Suzanne Harrington: Politics is about mothers and daughters
I’M just back from a month in southern India, where all is lush, peaceful, and communist. In Kerala, this translates as higher literacy rates, greater gender equality, and less desperate poverty, rather than gulags and Stalinist pogroms. Like the rest of secular India, religion is everywhere; temples, mosques and churches tranquilly co-exist side by side. All gods are catered for.
Meanwhile, at the other end of the country, as the populist Indian prime minister, Narendra Modi, welcomed his American counterpart, Donald Trump, dozens of people were slaughtered in Delhi. Muslim-owned shops and businesses were burned to the ground, in the worst violence for decades, reminiscent of the partition of 1947.
Why? Modi, elected by just 37% of voters, and leader of the ultra-nationalist Hindu BJP party, has been at it again.
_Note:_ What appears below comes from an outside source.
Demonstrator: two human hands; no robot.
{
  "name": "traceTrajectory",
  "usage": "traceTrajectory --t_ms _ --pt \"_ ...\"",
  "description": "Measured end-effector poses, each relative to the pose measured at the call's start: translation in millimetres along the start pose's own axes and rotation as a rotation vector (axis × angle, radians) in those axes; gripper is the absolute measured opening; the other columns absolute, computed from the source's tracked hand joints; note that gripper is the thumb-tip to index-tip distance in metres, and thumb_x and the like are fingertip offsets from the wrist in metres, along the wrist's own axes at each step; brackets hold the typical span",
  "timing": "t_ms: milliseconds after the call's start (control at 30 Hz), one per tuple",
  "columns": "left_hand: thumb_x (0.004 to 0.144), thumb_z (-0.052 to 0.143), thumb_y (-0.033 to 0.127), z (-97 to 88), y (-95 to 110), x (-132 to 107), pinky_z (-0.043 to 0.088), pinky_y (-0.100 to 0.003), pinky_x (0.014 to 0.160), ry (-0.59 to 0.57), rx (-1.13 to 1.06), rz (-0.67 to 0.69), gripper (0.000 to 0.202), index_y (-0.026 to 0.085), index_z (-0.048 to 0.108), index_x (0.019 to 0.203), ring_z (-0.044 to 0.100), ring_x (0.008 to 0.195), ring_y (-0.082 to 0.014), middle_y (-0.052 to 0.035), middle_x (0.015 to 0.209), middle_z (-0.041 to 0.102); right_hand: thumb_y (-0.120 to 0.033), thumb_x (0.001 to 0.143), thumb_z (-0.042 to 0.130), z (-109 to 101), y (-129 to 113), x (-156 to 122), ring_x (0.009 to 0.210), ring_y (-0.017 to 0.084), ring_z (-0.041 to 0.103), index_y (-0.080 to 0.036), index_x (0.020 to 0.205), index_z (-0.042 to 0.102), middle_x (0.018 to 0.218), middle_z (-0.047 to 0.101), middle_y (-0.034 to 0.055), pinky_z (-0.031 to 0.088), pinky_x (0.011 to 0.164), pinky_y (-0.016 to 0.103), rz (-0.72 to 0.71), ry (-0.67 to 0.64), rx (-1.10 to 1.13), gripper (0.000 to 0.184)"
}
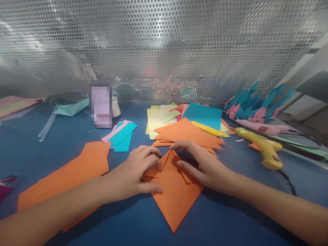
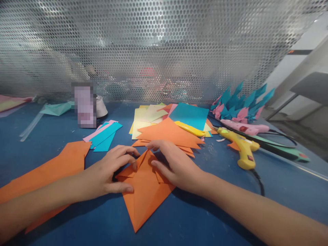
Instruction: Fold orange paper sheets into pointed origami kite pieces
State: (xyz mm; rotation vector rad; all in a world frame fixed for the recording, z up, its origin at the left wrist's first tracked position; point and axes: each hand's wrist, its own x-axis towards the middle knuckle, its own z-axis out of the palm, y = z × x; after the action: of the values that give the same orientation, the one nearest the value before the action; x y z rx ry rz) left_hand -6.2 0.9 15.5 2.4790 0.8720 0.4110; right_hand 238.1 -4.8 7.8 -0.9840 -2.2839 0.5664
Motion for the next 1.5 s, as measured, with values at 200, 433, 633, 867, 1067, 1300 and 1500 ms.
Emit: traceTrajectory --t_ms 200,433,633,867,1067,1300,1500 --pt "0.076 0.071 0.033 -0.9 3 1 0.044 -0.033 0.085 0.012 -0.132 -0.012 0.027 0.022 0.052 0.092 0.05 0.098 -0.0199 -0.0038 0.104 0.05 -0.019 0.088 0.052 3 2 1 0.083 0.013 0.059 -0.026 0.126 0.031 0.116 0.053 0.0084 0.053 0.074 0.03 0.111 0.083 0.438 0.044" --pt "0.077 0.068 0.023 -1.4 -4 2 0.045 -0.03 0.081 0.293 -0.312 -0.128 0.021 0.023 0.052 0.09 0.05 0.094 -0.0169 -0.0025 0.104 0.048 -0.036 0.088 0.055 -2 2 3 0.071 0.012 0.057 -0.024 0.097 0.04 0.083 0.054 -0.0002 0.052 0.063 0.025 0.207 0.072 0.457 0.02" --pt "0.075 0.068 0.024 -2.5 -7 4 0.045 -0.023 0.062 0.318 -0.449 -0.231 0.017 0.019 0.051 0.077 0.05 0.069 -0.0115 0.0023 0.077 0.051 -0.049 0.093 0.042 -5 3 1 0.059 0.011 0.051 -0.022 0.091 0.051 0.079 0.052 0.0002 0.049 0.049 0.021 0.217 0.072 0.431 0.028" --pt "0.074 0.069 0.029 -6.2 -8 6 0.048 -0.025 0.059 0.34 -0.437 -0.302 0.014 0.018 0.06 0.074 0.054 0.065 -0.0121 0.0008 0.072 0.058 -0.042 0.075 0.071 -3 7 4 0.07 0.012 0.056 -0.019 0.085 0.055 0.077 0.053 -0.0008 0.051 0.061 0.023 0.226 0.086 0.512 0.03" --pt "0.076 0.067 0.023 -4.4 -8 6 0.053 -0.027 0.068 0.422 -0.451 -0.15 0.01 0.02 0.066 0.085 0.061 0.081 -0.0152 -0.0033 0.09 0.062 -0.038 0.077 0.069 -6 6 6 0.061 0.011 0.06 -0.019 0.081 0.054 0.071 0.058 -0.0012 0.053 0.055 0.023 0.265 0.198 0.49 0.024" --pt "0.083 0.056 0.006 -11.4 9 -4 0.049 -0.028 0.07 0.624 -0.144 0.141 0.018 0.023 0.059 0.077 0.059 0.077 -0.0136 0.0003 0.081 0.063 -0.028 0.083 0.064 -8 -10 -4 0.047 0.009 0.06 -0.025 0.096 0.049 0.082 0.064 -0.0015 0.053 0.042 0.021 0.079 0.396 0.409 0.02" --pt "0.078 0.048 0.0 -8.3 9 -9 0.048 -0.03 0.069 0.567 0.104 0.412 0.025 0.024 0.045 0.085 0.056 0.073 -0.0151 -0.0006 0.08 0.063 -0.009 0.087 0.052 -19 -14 -7 0.083 0.016 0.071 -0.025 0.086 0.058 0.089 0.073 0.002 0.057 0.071 0.026 -0.229 0.32 -0.083 0.016"
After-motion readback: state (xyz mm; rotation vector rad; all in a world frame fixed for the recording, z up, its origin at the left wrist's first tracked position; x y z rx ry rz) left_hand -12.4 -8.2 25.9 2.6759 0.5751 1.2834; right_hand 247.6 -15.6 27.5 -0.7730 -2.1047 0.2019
Rabble-rouser extraordinaire, he is India’s Trump. (A decade ago, he was refused a visa to the US; these days, Trump calls him “brother.”) Modi’s latest attack on democracy is the Citizenship Amendment Act, which discriminates against the 200m Indians who are Muslim. (India is 80% Hindu; Modi loves a scapegoat.)
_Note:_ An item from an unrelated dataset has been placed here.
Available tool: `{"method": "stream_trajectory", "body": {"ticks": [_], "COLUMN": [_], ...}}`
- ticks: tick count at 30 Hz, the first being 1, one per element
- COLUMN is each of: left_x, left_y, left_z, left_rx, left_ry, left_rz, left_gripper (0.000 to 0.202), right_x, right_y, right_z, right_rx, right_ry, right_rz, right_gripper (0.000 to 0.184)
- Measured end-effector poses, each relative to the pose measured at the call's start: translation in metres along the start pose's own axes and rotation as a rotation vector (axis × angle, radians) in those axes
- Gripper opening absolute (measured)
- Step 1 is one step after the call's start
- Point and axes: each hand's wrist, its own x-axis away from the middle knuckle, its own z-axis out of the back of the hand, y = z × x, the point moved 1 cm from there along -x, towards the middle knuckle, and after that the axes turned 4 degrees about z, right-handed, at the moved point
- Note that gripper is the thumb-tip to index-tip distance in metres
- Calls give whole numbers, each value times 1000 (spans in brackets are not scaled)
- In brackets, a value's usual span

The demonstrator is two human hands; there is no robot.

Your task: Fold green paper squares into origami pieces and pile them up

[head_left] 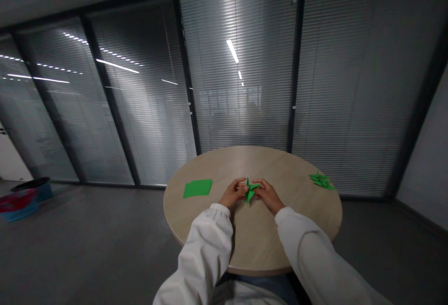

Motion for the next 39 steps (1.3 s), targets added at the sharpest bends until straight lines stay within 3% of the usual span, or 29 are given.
{"method": "stream_trajectory", "body": {"ticks": [5,8,15,19,27,39], "left_x": [2,1,3,3,-2,-4], "left_y": [2,0,2,4,-1,-3], "left_z": [-2,-1,0,3,7,10], "left_rx": [-39,-115,-158,-190,29,177], "left_ry": [-59,-21,-12,61,141,172], "left_rz": [-14,-34,-87,-121,-119,-115], "left_gripper": [57,49,61,49,51,56], "right_x": [-4,-6,-3,-4,-10,-10], "right_y": [2,6,7,9,20,17], "right_z": [3,4,2,4,11,12], "right_rx": [51,87,101,140,204,-51], "right_ry": [17,34,-8,13,114,154], "right_rz": [128,132,178,193,204,225], "right_gripper": [14,18,25,27,30,38]}}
Many Indian Muslims, often poorer than their Hindu compatriots, don’t have the paperwork to prove their citizenship, despite being born and bred there; Modi is building internment camps. People are terrified. And with good reason.
Here’s a recent story from The Hindu newspaper. A 27-year-old Muslim single parent moved from her village, in the southern state of Karnataka, so that her 11-year-daughter could go to school. The woman rented a place to live and got work as a domestic help, so that her child could get an education. (Being a single parent in India now is like being a single parent in Ireland fifty years ago; being a poor Muslim woman from a rural village makes it even harder).
But mother and daughter settled into their new life in the town of Bidar. All was going well, until the daughter’s class at school put on a play about the Citizenship Amendment Act, and its impact on the lives of ordinary people. The police heard about it, questioned the children, and arrested the head teacher, herself a Muslim. They also arrested the young Muslim mother from the village, charging her with “teaching objectionable dialogues” to her daughter. The school was charged with sedition.
When her mother was locked up, the 11-year-old child was left in the care of neighbours, before being transferred to a hostel. According to her teacher, a Hindu, the girl was in such a state she couldn’t sleep, and was unable to sit her exams. All she could do was cry for her mother. After several weeks and attention from the media, the mother and the head teacher were released.
Meanwhile, back in communist Kerala, the state governor rejected the Citizenship Amendment Act as “illegal and unconstitutional.” In Delhi, Modi and Trump bromanced each other, united in their policies of persecuting minorities as a way of clinging to power. Ugh.